Go through the entries below and copy every line that holds the word "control".
- - - -
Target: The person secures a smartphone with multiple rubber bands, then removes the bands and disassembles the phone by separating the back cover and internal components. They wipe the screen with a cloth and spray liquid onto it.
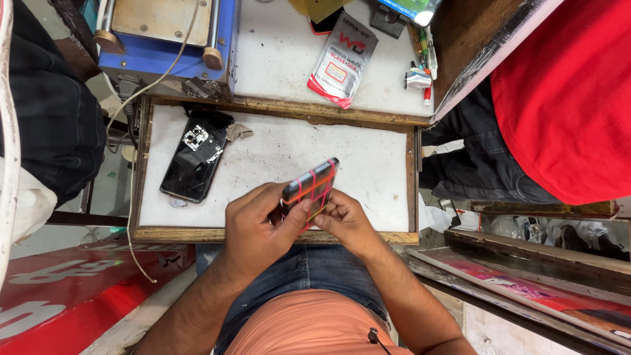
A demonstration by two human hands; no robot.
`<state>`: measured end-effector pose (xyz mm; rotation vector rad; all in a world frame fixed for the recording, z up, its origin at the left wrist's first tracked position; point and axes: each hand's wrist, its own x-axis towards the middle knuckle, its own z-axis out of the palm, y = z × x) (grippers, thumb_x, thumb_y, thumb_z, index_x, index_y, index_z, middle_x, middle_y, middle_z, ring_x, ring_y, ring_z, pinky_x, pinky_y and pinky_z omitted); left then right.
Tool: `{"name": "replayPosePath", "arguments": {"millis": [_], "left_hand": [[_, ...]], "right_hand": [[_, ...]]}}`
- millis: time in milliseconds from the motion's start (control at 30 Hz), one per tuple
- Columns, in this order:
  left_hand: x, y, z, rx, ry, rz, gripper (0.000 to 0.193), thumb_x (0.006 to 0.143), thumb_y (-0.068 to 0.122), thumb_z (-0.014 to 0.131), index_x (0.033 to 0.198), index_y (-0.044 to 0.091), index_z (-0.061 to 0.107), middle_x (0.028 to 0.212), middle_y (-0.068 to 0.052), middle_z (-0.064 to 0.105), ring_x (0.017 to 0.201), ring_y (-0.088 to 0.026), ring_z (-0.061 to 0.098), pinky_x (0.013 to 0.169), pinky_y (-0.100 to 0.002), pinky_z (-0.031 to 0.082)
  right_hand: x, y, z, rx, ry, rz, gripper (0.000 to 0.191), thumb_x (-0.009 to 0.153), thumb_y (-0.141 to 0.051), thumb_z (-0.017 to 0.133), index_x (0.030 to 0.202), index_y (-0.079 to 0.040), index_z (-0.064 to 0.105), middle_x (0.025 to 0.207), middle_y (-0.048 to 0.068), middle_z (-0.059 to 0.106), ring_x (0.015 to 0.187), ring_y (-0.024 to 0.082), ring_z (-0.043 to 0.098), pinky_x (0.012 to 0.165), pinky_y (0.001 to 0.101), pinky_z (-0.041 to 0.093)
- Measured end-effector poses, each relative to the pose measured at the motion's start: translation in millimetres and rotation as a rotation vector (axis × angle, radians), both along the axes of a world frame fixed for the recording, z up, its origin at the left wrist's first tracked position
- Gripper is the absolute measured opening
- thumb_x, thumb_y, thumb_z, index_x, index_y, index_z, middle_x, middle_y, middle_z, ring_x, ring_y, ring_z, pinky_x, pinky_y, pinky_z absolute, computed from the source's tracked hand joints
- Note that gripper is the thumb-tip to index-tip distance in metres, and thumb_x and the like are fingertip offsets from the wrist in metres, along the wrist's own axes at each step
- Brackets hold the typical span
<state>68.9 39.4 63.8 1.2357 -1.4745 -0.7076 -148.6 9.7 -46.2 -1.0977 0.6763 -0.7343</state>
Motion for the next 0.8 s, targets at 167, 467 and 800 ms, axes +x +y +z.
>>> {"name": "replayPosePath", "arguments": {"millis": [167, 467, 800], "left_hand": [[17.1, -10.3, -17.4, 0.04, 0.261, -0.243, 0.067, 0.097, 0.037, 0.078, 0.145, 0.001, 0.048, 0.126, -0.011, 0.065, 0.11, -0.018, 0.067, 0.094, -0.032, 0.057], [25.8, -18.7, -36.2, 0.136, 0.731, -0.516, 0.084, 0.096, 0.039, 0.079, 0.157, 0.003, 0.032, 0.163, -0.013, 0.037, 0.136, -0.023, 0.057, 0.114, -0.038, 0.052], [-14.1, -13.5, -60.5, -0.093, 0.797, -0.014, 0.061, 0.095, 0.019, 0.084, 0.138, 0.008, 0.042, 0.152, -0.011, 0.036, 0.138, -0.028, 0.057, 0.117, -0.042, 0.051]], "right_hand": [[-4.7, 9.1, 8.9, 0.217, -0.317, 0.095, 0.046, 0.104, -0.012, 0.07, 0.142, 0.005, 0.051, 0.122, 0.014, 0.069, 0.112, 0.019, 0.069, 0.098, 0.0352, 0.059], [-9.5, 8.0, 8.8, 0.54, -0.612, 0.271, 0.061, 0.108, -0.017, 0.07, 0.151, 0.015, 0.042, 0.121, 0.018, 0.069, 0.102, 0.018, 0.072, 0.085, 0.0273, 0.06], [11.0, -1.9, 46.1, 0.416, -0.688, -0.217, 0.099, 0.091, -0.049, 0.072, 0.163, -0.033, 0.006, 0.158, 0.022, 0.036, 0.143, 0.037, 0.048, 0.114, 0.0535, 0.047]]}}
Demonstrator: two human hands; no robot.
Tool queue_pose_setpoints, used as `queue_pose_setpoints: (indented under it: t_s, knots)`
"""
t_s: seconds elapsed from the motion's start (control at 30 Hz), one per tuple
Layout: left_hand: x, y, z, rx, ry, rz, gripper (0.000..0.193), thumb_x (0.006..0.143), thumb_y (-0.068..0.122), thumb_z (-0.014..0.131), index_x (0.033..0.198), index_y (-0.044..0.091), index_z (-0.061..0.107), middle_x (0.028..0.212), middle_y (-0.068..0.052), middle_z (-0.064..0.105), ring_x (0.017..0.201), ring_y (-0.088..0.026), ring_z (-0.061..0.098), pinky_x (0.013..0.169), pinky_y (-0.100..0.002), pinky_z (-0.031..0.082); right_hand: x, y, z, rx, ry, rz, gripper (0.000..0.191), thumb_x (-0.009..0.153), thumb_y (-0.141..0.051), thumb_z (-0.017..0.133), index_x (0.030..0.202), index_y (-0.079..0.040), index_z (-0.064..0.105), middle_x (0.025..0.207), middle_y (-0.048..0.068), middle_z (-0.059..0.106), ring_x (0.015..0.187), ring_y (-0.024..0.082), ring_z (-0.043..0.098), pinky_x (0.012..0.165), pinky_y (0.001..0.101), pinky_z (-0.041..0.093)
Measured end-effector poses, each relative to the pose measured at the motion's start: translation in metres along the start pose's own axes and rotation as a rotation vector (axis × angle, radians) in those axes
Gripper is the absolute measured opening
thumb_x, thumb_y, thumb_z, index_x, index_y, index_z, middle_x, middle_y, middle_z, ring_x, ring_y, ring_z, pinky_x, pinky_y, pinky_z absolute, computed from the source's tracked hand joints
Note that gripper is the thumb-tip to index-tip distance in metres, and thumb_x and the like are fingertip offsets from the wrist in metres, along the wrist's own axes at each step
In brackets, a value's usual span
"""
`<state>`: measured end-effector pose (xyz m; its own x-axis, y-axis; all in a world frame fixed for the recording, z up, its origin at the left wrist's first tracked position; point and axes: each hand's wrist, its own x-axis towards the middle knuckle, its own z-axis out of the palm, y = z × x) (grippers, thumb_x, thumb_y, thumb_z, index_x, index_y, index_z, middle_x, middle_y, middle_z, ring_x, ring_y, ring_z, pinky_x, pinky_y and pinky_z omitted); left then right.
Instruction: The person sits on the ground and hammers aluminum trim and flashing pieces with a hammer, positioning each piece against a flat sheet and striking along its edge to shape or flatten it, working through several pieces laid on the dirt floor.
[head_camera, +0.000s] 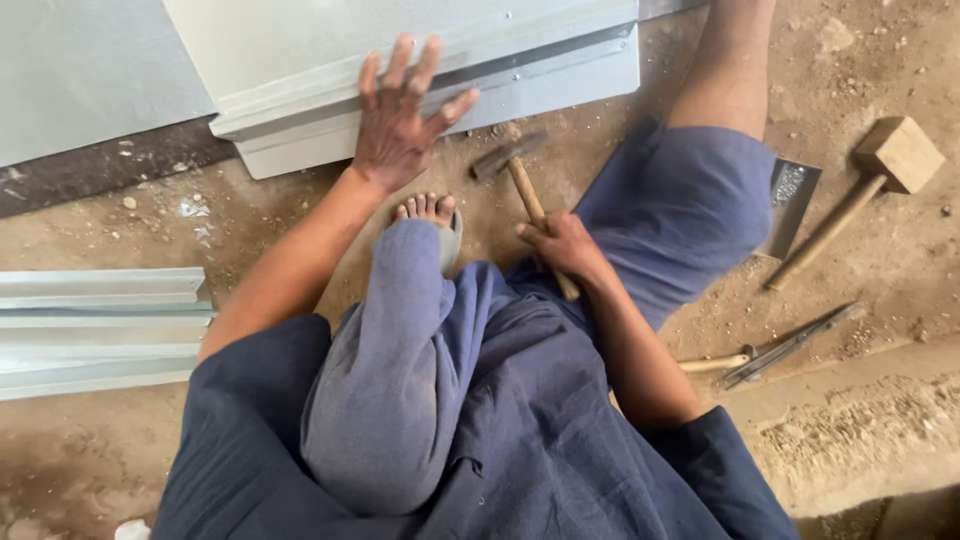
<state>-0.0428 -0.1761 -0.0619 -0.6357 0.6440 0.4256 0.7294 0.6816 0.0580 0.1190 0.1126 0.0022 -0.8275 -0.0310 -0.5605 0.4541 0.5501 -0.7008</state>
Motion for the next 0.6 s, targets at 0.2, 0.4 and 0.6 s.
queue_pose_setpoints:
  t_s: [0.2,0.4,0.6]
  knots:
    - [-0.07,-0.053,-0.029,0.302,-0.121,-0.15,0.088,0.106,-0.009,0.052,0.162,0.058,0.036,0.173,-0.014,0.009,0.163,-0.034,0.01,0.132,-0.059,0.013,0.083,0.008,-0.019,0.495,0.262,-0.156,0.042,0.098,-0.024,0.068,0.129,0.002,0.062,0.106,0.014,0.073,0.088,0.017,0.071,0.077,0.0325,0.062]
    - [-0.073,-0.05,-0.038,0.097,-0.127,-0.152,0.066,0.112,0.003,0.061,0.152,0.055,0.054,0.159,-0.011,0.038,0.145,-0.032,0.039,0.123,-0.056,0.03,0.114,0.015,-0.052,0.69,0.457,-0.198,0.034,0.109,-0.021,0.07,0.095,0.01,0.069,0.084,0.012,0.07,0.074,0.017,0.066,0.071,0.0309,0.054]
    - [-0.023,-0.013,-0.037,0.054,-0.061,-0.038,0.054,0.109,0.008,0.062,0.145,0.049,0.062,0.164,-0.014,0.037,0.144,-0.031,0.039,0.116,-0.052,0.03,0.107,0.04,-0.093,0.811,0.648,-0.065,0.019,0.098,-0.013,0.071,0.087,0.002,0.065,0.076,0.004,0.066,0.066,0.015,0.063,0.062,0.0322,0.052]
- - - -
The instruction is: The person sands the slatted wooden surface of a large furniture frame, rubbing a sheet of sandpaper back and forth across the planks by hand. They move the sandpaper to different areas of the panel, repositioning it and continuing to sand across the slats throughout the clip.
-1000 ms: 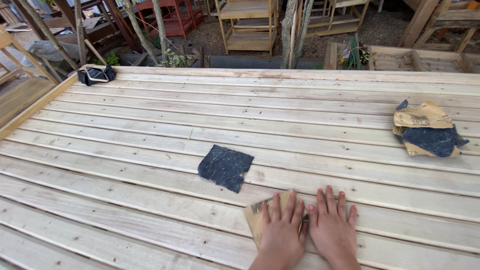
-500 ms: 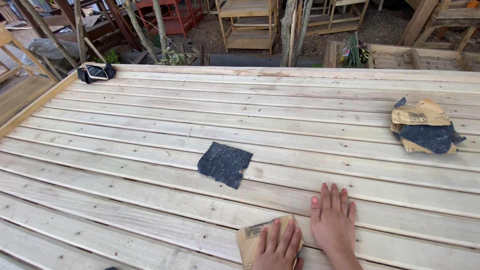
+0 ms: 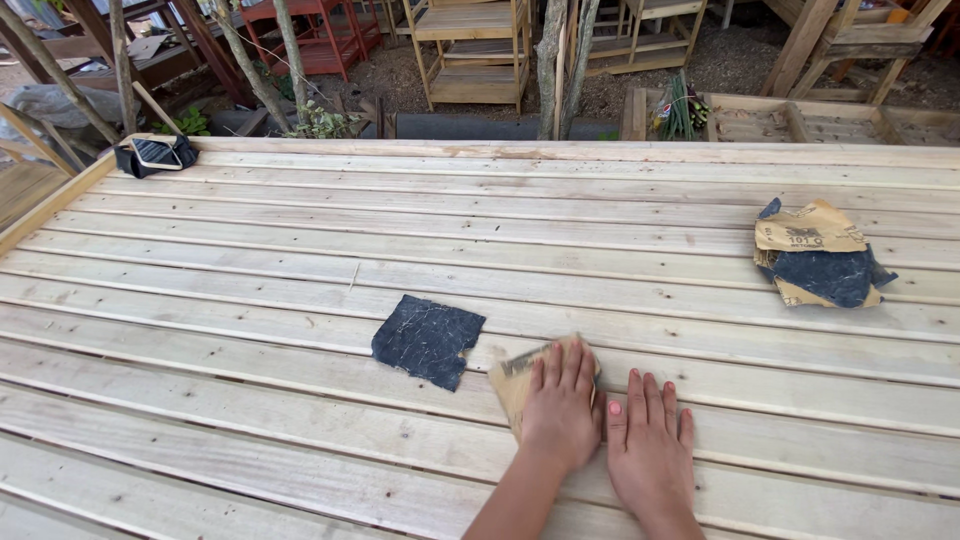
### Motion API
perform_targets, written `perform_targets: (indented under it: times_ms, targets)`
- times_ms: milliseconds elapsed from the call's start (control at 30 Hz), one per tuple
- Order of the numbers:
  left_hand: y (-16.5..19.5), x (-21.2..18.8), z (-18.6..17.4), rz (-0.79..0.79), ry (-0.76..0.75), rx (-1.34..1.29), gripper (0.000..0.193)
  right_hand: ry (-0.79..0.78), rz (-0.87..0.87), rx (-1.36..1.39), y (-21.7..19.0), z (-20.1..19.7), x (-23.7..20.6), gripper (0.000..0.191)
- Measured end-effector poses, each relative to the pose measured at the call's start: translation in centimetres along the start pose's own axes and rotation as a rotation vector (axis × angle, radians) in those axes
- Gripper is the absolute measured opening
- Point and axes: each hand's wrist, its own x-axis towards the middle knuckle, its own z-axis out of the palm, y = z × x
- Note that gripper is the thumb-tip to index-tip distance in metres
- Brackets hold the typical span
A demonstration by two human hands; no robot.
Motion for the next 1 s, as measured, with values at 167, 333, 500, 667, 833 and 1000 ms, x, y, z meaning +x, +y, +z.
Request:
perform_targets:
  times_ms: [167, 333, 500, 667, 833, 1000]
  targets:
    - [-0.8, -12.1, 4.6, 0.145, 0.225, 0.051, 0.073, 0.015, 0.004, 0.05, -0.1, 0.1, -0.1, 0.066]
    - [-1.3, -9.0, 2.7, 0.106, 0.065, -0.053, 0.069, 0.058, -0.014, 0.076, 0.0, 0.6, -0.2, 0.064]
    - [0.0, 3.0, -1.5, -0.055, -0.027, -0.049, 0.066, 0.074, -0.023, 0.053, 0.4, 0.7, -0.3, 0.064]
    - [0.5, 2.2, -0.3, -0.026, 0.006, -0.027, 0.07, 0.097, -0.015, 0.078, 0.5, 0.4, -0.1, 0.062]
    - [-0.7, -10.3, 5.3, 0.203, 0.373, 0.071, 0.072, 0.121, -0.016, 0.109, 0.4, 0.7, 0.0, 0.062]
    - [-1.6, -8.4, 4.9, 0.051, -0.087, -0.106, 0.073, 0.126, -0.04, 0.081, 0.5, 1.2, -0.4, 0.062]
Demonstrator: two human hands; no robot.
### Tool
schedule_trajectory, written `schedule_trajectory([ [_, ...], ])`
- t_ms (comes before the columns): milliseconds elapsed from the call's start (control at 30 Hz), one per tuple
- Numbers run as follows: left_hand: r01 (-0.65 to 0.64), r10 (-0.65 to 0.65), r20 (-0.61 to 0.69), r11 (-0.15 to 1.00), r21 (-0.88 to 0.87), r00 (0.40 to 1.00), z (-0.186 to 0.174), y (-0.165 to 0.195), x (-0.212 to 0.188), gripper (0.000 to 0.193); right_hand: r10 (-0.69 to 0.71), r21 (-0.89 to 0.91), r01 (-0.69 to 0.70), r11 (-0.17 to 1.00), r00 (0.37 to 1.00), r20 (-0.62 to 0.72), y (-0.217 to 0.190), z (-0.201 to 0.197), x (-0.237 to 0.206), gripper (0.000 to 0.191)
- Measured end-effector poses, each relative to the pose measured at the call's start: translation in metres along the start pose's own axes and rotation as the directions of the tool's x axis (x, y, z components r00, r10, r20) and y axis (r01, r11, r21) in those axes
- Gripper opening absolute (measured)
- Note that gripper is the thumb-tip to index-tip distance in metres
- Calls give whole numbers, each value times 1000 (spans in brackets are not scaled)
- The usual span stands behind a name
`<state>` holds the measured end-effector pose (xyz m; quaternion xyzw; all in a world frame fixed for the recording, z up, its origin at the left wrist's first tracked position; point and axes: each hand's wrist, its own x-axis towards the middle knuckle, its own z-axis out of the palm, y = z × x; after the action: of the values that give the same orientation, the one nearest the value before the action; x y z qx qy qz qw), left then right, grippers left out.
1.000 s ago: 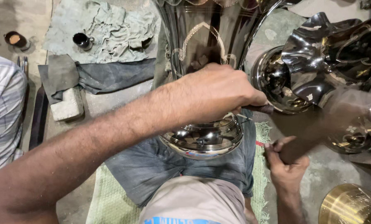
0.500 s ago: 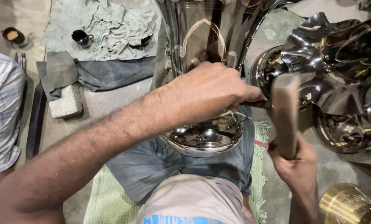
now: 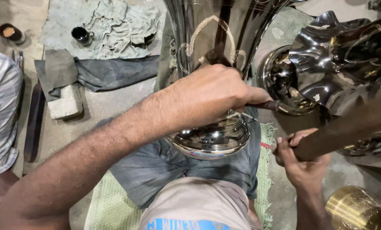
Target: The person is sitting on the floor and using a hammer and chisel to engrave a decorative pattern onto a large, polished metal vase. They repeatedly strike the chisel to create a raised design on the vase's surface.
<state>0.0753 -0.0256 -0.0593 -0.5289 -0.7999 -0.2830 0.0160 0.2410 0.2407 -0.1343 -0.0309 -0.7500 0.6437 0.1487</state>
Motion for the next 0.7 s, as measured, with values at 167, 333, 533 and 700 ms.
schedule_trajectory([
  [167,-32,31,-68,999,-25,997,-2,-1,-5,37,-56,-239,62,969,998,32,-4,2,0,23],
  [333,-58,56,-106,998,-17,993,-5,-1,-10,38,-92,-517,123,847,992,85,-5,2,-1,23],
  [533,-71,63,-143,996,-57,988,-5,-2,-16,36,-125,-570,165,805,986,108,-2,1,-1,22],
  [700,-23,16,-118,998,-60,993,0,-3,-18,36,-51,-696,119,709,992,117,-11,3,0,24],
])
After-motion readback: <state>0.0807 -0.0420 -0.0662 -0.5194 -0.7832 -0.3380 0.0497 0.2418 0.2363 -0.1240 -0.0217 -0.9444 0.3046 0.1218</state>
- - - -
### Exercise answer
- millis: time in milliseconds from the motion's start (control at 30 Hz), one per tuple
t_s: seconds elapsed from the motion's start (control at 30 Hz), one per tuple
- times_ms: milliseconds elapsed from the call's start (control at 30 Hz), one per tuple
- t_ms (comes before the columns): milliseconds elapsed from the call's start (control at 30 Hz), one per tuple

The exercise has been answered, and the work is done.